ScenarioEnglishIndianOtherBlended CVR
Today — English-search-led45%35%20%14.4%
Push PMax (≈2× Indian reach)25%55%20%11.2%
Exit / lose English search20%50%30%11.0%
Scale + wealthy leave Dubai12%68%20%9.1%
GIG's blended CVR is propped up by a high-intent, English-heavy mix; every realistic growth move drags it toward the Indian 6% floor. Pushing PMax (broad → representative → Indian-heavy), losing English search, or wealthy expats leaving all cut blended CVR from ~14% to ~9% — a ~37% relative collapse, ≈ +60% CAC, with pricing unchanged. GIG cannot scale volume on representative traffic without its unit economics breaking, until it fixes Indian conversion — a pricing problem. It is currently dependent on a shrinking, expensive English-search niche where it converts at 22%. Growth and CVR are in direct tension.
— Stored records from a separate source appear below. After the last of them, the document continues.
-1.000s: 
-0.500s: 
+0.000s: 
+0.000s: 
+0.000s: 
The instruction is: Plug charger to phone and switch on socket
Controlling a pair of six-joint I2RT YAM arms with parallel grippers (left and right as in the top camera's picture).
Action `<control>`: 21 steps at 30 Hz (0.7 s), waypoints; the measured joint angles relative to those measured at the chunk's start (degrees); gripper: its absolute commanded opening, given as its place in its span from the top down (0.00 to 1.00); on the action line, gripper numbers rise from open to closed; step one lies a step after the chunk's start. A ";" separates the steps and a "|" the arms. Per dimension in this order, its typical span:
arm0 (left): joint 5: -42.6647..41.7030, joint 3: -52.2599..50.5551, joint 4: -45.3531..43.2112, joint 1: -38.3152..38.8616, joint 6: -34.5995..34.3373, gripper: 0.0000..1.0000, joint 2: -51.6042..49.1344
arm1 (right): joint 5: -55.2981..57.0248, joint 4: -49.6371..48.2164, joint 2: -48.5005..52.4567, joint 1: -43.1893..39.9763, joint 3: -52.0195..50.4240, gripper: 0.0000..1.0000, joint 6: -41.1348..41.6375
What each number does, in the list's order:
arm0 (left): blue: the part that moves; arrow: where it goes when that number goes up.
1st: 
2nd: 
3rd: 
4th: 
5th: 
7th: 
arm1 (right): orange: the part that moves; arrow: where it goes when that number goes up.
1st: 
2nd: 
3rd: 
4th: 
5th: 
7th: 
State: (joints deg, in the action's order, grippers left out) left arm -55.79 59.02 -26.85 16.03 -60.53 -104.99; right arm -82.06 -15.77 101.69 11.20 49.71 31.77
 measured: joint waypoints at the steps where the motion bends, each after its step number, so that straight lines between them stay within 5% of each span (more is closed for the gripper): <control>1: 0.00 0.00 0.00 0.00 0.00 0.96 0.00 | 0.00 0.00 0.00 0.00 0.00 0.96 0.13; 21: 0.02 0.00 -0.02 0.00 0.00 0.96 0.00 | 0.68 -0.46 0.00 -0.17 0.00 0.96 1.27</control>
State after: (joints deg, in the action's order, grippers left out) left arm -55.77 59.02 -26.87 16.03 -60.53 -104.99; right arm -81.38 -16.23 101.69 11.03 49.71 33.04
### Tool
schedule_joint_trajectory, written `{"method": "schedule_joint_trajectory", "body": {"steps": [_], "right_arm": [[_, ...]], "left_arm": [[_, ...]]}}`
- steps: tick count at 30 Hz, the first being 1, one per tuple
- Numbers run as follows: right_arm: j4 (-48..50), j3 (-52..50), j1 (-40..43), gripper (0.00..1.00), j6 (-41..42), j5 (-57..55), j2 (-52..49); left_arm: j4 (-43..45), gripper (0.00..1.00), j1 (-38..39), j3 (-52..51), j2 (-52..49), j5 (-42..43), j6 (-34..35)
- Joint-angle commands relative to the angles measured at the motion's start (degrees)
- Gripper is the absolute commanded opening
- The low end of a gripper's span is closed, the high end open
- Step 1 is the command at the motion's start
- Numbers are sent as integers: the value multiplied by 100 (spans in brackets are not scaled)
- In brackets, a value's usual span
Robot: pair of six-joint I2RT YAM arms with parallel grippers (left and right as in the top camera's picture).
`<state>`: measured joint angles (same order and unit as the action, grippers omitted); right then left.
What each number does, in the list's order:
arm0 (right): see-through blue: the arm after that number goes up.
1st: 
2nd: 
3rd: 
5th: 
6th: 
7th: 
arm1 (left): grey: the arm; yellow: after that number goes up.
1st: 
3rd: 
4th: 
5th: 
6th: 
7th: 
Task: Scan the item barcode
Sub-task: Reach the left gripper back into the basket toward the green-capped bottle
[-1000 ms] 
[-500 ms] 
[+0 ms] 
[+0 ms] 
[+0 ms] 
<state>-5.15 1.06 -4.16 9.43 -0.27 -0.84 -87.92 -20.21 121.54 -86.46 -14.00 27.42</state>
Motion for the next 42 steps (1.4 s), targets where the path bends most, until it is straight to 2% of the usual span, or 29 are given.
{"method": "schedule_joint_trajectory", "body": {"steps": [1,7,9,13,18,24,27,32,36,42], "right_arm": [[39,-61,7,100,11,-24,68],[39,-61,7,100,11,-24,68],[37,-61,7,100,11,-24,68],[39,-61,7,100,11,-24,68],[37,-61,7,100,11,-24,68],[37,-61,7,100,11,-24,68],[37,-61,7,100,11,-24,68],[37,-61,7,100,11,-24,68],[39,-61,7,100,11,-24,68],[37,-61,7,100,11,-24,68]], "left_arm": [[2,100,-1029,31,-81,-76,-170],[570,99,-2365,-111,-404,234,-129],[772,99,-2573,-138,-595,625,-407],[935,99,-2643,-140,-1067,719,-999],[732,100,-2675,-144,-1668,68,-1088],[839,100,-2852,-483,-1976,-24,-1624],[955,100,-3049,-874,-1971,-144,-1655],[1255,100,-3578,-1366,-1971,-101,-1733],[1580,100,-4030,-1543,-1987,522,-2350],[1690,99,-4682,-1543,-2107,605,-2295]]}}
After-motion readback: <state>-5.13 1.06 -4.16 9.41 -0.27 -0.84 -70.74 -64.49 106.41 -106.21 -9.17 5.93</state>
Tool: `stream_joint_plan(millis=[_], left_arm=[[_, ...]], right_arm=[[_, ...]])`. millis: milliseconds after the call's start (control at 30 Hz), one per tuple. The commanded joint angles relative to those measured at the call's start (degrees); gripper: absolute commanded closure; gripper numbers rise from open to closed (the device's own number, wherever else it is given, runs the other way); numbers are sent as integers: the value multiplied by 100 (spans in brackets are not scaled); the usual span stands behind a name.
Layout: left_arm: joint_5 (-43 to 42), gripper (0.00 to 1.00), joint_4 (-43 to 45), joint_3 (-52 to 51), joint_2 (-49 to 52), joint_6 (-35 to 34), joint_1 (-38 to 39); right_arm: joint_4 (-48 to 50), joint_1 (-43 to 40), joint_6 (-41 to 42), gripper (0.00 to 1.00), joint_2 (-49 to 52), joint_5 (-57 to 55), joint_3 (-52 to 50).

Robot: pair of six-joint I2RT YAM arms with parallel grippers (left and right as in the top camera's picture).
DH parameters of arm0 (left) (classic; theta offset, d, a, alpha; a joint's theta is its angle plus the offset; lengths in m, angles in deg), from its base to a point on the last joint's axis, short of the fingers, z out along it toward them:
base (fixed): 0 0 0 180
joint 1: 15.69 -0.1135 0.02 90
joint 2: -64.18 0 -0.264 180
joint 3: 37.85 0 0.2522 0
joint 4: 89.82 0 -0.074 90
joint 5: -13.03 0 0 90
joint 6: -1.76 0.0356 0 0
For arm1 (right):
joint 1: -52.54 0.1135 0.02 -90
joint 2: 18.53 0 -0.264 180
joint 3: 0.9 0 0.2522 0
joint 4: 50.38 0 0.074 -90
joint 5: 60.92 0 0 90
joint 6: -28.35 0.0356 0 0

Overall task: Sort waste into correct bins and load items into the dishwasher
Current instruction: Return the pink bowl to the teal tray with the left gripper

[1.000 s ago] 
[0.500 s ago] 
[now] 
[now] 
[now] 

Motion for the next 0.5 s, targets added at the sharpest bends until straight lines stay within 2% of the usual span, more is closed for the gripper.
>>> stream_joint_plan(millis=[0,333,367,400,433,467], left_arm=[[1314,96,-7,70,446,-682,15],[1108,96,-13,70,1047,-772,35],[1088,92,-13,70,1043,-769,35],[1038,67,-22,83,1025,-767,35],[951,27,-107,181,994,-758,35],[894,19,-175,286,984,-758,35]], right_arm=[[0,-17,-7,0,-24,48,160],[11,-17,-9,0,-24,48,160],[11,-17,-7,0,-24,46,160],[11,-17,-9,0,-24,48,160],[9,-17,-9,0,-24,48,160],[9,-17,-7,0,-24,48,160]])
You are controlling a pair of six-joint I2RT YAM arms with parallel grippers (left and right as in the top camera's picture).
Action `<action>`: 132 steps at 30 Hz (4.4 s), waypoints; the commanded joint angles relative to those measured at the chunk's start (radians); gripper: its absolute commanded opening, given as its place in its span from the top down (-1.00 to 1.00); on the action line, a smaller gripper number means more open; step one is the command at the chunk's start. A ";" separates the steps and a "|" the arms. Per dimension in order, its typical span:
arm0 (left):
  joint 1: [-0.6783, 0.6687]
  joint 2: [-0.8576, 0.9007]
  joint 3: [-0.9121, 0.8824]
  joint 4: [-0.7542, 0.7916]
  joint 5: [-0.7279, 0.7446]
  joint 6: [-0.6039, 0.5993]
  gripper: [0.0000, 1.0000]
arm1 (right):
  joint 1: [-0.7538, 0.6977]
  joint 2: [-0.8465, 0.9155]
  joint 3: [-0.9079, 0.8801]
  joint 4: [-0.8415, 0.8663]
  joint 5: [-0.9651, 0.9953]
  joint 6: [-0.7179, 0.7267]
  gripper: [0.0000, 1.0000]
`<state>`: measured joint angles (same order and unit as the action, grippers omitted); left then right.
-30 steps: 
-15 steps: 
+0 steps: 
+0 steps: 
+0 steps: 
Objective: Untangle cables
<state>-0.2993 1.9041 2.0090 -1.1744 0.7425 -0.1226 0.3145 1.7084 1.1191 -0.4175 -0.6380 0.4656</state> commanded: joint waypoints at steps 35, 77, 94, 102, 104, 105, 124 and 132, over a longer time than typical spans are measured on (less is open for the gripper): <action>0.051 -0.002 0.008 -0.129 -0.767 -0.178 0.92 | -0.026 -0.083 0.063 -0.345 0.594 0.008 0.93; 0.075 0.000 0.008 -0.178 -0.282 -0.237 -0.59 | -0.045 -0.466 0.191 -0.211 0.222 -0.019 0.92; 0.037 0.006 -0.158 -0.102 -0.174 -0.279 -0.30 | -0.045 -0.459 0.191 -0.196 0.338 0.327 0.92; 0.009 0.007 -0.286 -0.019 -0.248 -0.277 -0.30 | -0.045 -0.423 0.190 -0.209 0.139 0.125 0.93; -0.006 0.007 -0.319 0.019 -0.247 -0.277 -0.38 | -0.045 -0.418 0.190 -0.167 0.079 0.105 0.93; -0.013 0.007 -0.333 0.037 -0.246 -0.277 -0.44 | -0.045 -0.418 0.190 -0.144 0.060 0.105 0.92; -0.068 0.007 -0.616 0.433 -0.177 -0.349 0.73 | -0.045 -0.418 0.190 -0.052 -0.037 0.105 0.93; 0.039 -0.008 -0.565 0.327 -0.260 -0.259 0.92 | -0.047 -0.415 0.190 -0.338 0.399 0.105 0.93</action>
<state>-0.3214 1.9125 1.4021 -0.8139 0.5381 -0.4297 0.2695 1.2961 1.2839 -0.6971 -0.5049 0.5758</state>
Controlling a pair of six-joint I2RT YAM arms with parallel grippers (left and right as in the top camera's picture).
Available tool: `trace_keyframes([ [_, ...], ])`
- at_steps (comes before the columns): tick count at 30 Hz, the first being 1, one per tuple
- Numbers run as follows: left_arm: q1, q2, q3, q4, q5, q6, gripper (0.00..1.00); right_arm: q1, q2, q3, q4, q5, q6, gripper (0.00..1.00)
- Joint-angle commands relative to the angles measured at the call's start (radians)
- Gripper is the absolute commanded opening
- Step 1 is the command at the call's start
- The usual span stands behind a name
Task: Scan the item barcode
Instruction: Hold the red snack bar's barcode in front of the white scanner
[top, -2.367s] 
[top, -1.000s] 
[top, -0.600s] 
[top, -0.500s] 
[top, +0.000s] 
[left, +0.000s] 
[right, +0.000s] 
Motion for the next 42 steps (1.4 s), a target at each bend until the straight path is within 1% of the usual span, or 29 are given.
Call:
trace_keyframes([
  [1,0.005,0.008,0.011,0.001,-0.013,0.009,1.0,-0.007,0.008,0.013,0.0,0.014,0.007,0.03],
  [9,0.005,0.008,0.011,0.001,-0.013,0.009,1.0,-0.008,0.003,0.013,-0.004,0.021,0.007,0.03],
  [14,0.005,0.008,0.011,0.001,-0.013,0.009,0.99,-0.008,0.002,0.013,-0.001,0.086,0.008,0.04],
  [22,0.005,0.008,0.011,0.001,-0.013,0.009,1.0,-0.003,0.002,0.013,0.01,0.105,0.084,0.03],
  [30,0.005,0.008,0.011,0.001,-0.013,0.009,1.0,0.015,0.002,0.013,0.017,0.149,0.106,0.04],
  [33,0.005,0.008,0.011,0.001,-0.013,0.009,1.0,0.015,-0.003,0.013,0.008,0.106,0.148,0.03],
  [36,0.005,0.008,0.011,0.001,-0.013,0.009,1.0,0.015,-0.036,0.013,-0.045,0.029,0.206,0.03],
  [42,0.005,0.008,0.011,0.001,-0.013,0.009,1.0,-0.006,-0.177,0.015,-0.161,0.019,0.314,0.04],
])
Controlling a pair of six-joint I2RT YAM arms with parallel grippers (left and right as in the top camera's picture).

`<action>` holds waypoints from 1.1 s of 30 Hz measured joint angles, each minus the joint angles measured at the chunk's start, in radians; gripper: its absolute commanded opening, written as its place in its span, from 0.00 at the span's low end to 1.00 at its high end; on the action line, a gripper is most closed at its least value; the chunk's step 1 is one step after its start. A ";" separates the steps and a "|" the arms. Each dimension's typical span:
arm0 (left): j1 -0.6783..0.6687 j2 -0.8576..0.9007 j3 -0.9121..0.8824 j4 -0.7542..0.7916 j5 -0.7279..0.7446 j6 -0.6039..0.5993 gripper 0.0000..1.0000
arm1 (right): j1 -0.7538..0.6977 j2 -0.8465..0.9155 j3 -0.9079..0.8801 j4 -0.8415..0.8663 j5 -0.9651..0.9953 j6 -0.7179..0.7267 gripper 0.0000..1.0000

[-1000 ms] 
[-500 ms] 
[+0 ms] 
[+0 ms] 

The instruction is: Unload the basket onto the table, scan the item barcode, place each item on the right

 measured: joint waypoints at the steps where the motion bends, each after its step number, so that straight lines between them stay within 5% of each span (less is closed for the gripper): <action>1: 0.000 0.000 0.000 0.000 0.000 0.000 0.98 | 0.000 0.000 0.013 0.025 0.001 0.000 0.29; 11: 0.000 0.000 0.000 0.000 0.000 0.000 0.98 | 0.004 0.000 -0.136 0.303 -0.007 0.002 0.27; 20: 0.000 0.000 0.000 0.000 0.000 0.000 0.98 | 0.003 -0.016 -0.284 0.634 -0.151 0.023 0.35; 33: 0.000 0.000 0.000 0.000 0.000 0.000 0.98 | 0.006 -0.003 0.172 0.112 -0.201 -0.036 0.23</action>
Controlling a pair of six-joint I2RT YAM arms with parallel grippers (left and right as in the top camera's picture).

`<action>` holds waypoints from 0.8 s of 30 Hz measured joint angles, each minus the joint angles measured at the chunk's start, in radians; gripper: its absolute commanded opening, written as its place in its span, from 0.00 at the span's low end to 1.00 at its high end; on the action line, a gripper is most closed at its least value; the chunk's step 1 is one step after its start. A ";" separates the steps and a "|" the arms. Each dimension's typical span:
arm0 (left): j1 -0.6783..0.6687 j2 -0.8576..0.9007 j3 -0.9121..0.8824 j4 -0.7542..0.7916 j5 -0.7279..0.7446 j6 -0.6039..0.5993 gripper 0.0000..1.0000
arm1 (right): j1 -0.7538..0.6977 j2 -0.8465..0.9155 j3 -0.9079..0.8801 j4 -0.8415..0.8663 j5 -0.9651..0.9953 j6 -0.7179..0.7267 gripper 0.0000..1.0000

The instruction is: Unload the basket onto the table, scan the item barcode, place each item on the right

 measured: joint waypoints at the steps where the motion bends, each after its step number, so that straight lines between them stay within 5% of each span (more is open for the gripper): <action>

Real vs modelled: CVRs (22% / 6%) are GIG's actual figures. Mix percentages are illustrative scenarios — plug GIG's real channel mix + PMax projections for exact blended numbers. Note: scrape shows GIG's Indian price rank is volatile (1st–2nd, swinging on competitors' quotes), consistent with a weak 6% CVR vs a consistently rank-1 English position at 22%.

Caveats (V1)

Single run, one persona per car (n=1 per cell). Aggregator/broker pricing — may differ from insurer-direct. Agreed values set by each insurer, not pinned. A couple of A-tier premiums carried a second card figure (low-confidence, flagged for re-run). GIG & Sukoon direct funnels OTP-gated, not yet captured.

Next steps

  1. V1.1 Confirm the two Persona-A cells — done (RAK 1,805 / Al Wathba 2,000). Policybazaar as 2nd spine — blocked: Policybazaar serves Akamai "Access Denied" to plain headless; moved to V2 behind the verified browser.
  2. V1.2 Pinned-value mode — fix one agreed value across insurers for a true rate comparison alongside as-quoted.
  3. V2 Browserbase verified-browser + UAE residential proxies (rotation/anti-bot); 3 personas re-run on a schedule, deltas tracked over time.
  4. V2 GIG & Sukoon direct funnels via SIM-backed OTP capture — broker-vs-direct price delta.
  5. V3 Widen personas (age, nationality, claims history) to map GIG's rate surface, not just three points.

GIG Motor Price-Checker · V1 · 19 Jun 2026 · Articulate (articulate-ai.work). Synthetic personas, fictional identities. Aggregator pricing; agreed values vary by insurer. Internal competitive-intelligence — not for external distribution without Belinda/Kendall sign-off.